Location
- Country: Indonesia
- Territory: West Manggarai Regency, East Nusa Tenggara, Indonesia
- Metropolitan: Ende

Statistics
- Area: 3.141 km^{2} (1.213 sq mi)
- PopulationTotal; Catholics;: (as of 2023); 275.903; 220.487 (79,3%);
- Parishes: 25

Information
- Denomination: Catholic
- Sui iuris church: Latin Church
- Rite: Roman Rite
- Established: 21 June 2024
- Cathedral: Holy Spirit Cathedral in Labuan Bajo
- Secular priests: 90

Current leadership
- Pope: Leo XIV
- Bishop: Maximilianus Rex
- Metropolitan Archbishop: Paul Boedhie Kleden

Map

= Diocese of Labuan Bajo =

Roman Catholic diocese in Indonesia

The Roman Catholic Diocese of Labuan Bajo (Dioecesis Labuanbaiensis) is a diocese of the Latin Church of the Catholic Church, located in the Lesser Sunda Islands, Indonesia.

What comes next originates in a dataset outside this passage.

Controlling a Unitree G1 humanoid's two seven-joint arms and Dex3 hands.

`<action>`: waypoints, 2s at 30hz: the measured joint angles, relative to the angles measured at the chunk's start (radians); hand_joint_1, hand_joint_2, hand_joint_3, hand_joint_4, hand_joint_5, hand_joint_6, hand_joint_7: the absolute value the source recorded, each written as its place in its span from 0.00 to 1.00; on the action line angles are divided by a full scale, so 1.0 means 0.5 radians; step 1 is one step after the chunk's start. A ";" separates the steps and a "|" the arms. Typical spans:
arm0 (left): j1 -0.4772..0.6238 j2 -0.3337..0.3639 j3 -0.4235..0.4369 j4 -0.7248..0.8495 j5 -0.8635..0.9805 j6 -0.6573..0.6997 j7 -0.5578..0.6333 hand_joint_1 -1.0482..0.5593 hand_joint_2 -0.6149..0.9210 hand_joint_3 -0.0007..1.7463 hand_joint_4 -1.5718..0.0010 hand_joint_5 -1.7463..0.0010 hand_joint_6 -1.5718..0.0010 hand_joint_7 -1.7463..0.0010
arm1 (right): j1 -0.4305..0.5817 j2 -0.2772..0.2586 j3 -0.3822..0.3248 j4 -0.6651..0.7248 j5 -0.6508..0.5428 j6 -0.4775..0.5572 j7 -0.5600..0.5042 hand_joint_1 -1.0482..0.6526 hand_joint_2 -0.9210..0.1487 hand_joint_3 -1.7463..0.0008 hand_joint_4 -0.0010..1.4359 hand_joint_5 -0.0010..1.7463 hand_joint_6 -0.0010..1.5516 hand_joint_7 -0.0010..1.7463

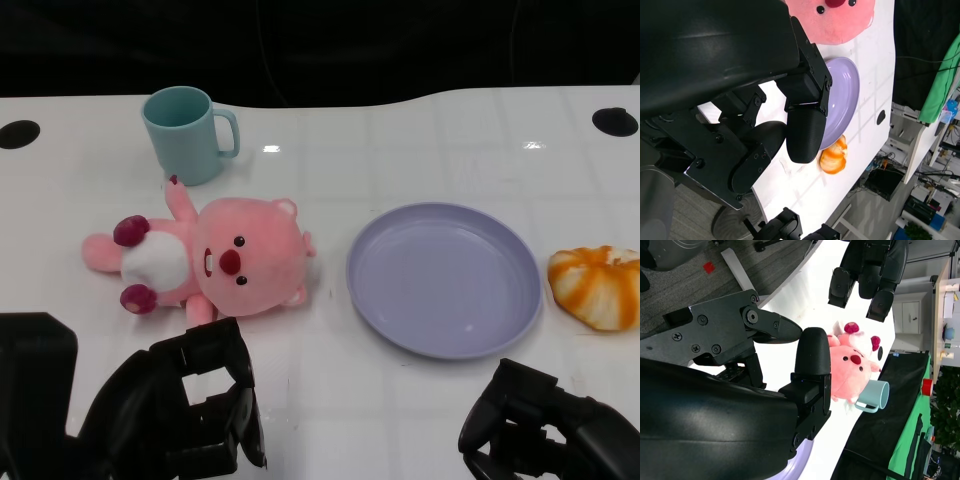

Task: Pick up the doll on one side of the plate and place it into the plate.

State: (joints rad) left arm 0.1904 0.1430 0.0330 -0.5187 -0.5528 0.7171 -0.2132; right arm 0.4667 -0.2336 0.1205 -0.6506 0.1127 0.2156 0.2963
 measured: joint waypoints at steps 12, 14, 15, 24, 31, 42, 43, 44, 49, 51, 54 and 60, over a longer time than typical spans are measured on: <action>-0.001 0.000 0.000 0.000 0.001 0.000 0.000 0.58 0.66 0.87 0.41 0.00 0.51 0.00 | -0.001 0.000 0.001 0.003 -0.002 -0.004 0.001 0.47 0.04 0.66 0.44 1.00 0.29 0.93; -0.001 0.001 0.000 0.000 0.001 0.000 0.000 0.58 0.66 0.87 0.41 0.00 0.51 0.00 | -0.003 0.000 0.001 0.004 -0.002 -0.004 0.001 0.47 0.04 0.66 0.44 1.00 0.29 0.93; -0.001 0.001 0.000 0.000 0.001 0.000 0.000 0.58 0.66 0.87 0.41 0.00 0.51 0.00 | -0.004 0.000 0.001 0.004 -0.002 -0.004 0.001 0.47 0.04 0.66 0.44 1.00 0.29 0.93; -0.001 0.001 0.000 0.000 0.001 0.000 0.000 0.58 0.66 0.86 0.41 0.00 0.51 0.00 | -0.004 0.000 0.001 0.005 -0.001 -0.007 0.001 0.47 0.03 0.66 0.44 1.00 0.29 0.93; -0.001 0.002 0.000 0.000 0.002 -0.001 -0.001 0.59 0.66 0.87 0.41 0.00 0.51 0.01 | -0.005 0.000 0.002 0.005 -0.003 -0.008 0.001 0.48 0.03 0.66 0.44 1.00 0.29 0.93; -0.004 -0.011 0.024 0.009 -0.005 -0.077 -0.005 0.56 0.69 0.75 0.52 0.15 0.50 0.36 | -0.008 0.000 0.003 0.009 -0.007 -0.011 0.001 0.48 0.04 0.66 0.44 1.00 0.29 0.94; -0.006 -0.011 0.029 0.011 -0.005 -0.088 -0.007 0.55 0.68 0.74 0.54 0.15 0.51 0.38 | -0.008 0.000 0.004 0.010 -0.007 -0.011 0.001 0.48 0.04 0.66 0.44 1.00 0.29 0.94; -0.009 -0.010 0.032 0.012 -0.004 -0.096 -0.007 0.54 0.68 0.73 0.54 0.16 0.51 0.39 | -0.009 0.000 0.005 0.010 -0.007 -0.011 0.001 0.48 0.04 0.66 0.44 1.00 0.29 0.94; -0.028 -0.006 0.045 0.006 -0.002 -0.122 -0.005 0.51 0.70 0.65 0.58 0.24 0.54 0.52 | -0.010 0.002 0.019 0.011 -0.013 -0.011 -0.001 0.48 0.04 0.66 0.44 1.00 0.29 0.94; -0.033 0.004 0.044 -0.010 0.018 -0.132 -0.004 0.50 0.74 0.58 0.60 0.27 0.56 0.58 | -0.011 0.002 0.029 0.010 -0.015 -0.011 -0.004 0.48 0.04 0.66 0.44 1.00 0.29 0.94; -0.033 0.040 0.043 -0.026 0.091 -0.204 -0.005 0.47 0.81 0.45 0.65 0.31 0.58 0.69 | -0.013 0.002 0.042 0.011 -0.016 -0.011 -0.007 0.48 0.04 0.66 0.44 1.00 0.29 0.94; -0.053 0.119 0.042 -0.023 0.244 -0.391 -0.056 0.43 0.90 0.29 0.74 0.40 0.62 0.81 | -0.033 0.003 0.061 0.024 -0.017 -0.031 -0.011 0.47 0.05 0.65 0.45 1.00 0.29 0.94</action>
State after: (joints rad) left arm 0.1637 0.2024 0.0541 -0.5302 -0.4310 0.5216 -0.2413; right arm 0.4504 -0.2319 0.1512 -0.6387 0.1042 0.2002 0.2910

The diocese was split from Roman Catholic Diocese of Ruteng and was established on 21 June 2024. Its cathedral episcopal see is the Cathedral of The Holy Spirit in Labuan Bajo.

==History==
The diocese was established on 21 June 2024, on territory split from Roman Catholic Diocese of Ruteng. Its erection was the result of the 3rd diocesan synod in Ruteng in 2021. All preparation was about to do. On 21 June 2024 The Holy See announced its erection and appointed Fr. Maximilianus Rex as its first bishop.